Caveats from reloption toast_tuple_target

classic Classic list List threaded Threaded
10 messages Options
Reply | Threaded
Open this post in threaded view
|

Caveats from reloption toast_tuple_target

Michael Paquier-2
Hi all,
(Adding Simon as the author of toast_tuple_target, as well Andrew and
Pavan in CC.)

toast_tuple_target has been introduced in 2017 by c251336 as of v11.
And while reviewing Pavan's patch to have more complex control over
the compression threshold of a tuple, I have bumped into some
surprising code:
https://www.postgresql.org/message-id/20190403044916.GD3298@...

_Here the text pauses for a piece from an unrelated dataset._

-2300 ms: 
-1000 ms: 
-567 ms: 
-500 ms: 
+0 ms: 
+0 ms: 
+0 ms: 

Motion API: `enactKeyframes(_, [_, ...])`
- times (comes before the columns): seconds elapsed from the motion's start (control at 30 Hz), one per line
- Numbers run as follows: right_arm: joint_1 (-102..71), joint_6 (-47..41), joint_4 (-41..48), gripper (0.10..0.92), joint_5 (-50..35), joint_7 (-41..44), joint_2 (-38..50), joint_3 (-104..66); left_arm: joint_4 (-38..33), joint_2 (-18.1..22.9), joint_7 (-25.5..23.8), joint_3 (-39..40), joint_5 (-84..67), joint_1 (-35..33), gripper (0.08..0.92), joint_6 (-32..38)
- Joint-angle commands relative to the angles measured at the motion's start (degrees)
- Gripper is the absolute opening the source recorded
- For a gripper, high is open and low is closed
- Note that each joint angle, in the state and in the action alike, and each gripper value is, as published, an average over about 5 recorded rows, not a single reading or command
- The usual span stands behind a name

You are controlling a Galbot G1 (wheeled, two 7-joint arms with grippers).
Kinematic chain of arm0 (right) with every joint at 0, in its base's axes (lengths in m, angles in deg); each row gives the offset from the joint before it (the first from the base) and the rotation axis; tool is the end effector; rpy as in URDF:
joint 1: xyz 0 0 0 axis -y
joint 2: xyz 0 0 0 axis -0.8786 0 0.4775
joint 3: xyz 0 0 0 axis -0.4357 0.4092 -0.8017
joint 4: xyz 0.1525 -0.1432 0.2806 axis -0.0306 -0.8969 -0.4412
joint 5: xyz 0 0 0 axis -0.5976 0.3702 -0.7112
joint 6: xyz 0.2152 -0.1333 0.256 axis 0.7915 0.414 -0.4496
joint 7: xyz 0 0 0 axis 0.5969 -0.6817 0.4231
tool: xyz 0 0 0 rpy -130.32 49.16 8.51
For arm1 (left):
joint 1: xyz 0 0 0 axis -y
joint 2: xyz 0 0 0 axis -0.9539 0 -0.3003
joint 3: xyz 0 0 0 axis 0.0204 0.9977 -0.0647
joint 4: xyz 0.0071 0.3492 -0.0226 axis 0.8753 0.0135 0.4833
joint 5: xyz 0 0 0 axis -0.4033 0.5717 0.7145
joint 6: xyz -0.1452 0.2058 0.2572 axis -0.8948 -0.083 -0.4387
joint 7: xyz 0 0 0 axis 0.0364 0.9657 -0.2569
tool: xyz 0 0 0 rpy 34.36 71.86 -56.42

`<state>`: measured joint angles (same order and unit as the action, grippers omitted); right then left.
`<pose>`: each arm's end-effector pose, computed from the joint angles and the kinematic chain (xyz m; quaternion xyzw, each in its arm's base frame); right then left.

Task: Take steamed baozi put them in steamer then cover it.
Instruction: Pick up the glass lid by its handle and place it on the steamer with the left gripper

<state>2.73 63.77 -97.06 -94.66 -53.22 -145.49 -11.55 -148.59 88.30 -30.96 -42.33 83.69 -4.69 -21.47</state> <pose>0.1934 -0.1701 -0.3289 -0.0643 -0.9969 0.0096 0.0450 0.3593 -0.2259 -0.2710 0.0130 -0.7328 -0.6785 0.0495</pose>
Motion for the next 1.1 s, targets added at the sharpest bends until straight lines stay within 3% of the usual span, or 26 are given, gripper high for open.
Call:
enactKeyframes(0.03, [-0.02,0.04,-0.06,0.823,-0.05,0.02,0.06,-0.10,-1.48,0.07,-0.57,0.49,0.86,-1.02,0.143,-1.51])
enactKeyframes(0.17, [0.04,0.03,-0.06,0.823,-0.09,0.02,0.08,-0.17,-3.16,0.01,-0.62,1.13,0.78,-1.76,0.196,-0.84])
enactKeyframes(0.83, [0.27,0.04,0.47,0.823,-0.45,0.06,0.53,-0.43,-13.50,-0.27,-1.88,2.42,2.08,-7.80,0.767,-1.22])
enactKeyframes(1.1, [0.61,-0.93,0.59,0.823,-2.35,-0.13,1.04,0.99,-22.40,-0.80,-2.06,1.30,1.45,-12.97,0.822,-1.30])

As far as I understand it, even with this option we don't try to toast
tuples in heap_prepare_insert() and heap_update() where
TOAST_TUPLE_THRESHOLD gets used to define if a tuple can be toasted or
not.  The same applies to raw_heap_insert() in rewriteheap.c, and
needs_toast_table() in toasting.c.

Shouldn't we use the reloption instead of the compiled threshold to
determine if a tuple should be toasted or not?  Perhaps I am missing
something?  It seems to me that this is a bug that should be
back-patched, but it could also be qualified as a behavior change for
existing relations.

Thoughts?
--
Michael

signature.asc (849 bytes) Download Attachment
Reply | Threaded
Open this post in threaded view
|

Re: Caveats from reloption toast_tuple_target

Robert Haas
On Wed, Apr 3, 2019 at 2:38 AM Michael Paquier <[hidden email]> wrote:

> Hi all,
> (Adding Simon as the author of toast_tuple_target, as well Andrew and
> Pavan in CC.)
>
> toast_tuple_target has been introduced in 2017 by c251336 as of v11.
> And while reviewing Pavan's patch to have more complex control over
> the compression threshold of a tuple, I have bumped into some
> surprising code:
> https://www.postgresql.org/message-id/20190403044916.GD3298@...
>
> As far as I understand it, even with this option we don't try to toast
> tuples in heap_prepare_insert() and heap_update() where
> TOAST_TUPLE_THRESHOLD gets used to define if a tuple can be toasted or
> not.  The same applies to raw_heap_insert() in rewriteheap.c, and
> needs_toast_table() in toasting.c.
>
> Shouldn't we use the reloption instead of the compiled threshold to
> determine if a tuple should be toasted or not?  Perhaps I am missing
> something?  It seems to me that this is a bug that should be
> back-patched, but it could also be qualified as a behavior change for
> existing relations.

Could you explain a bit more clearly what you think the bug is?

--
Robert Haas
EnterpriseDB: http://www.enterprisedb.com
The Enterprise PostgreSQL Company


Reply | Threaded
Open this post in threaded view
|

Re: Caveats from reloption toast_tuple_target

Michael Paquier-2
On Wed, Apr 03, 2019 at 12:13:51PM -0400, Robert Haas wrote:
> On Wed, Apr 3, 2019 at 2:38 AM Michael Paquier <[hidden email]> wrote:
>> Shouldn't we use the reloption instead of the compiled threshold to
>> determine if a tuple should be toasted or not?  Perhaps I am missing
>> something?  It seems to me that this is a bug that should be
>> back-patched, but it could also be qualified as a behavior change for
>> existing relations.
>
> Could you explain a bit more clearly what you think the bug is?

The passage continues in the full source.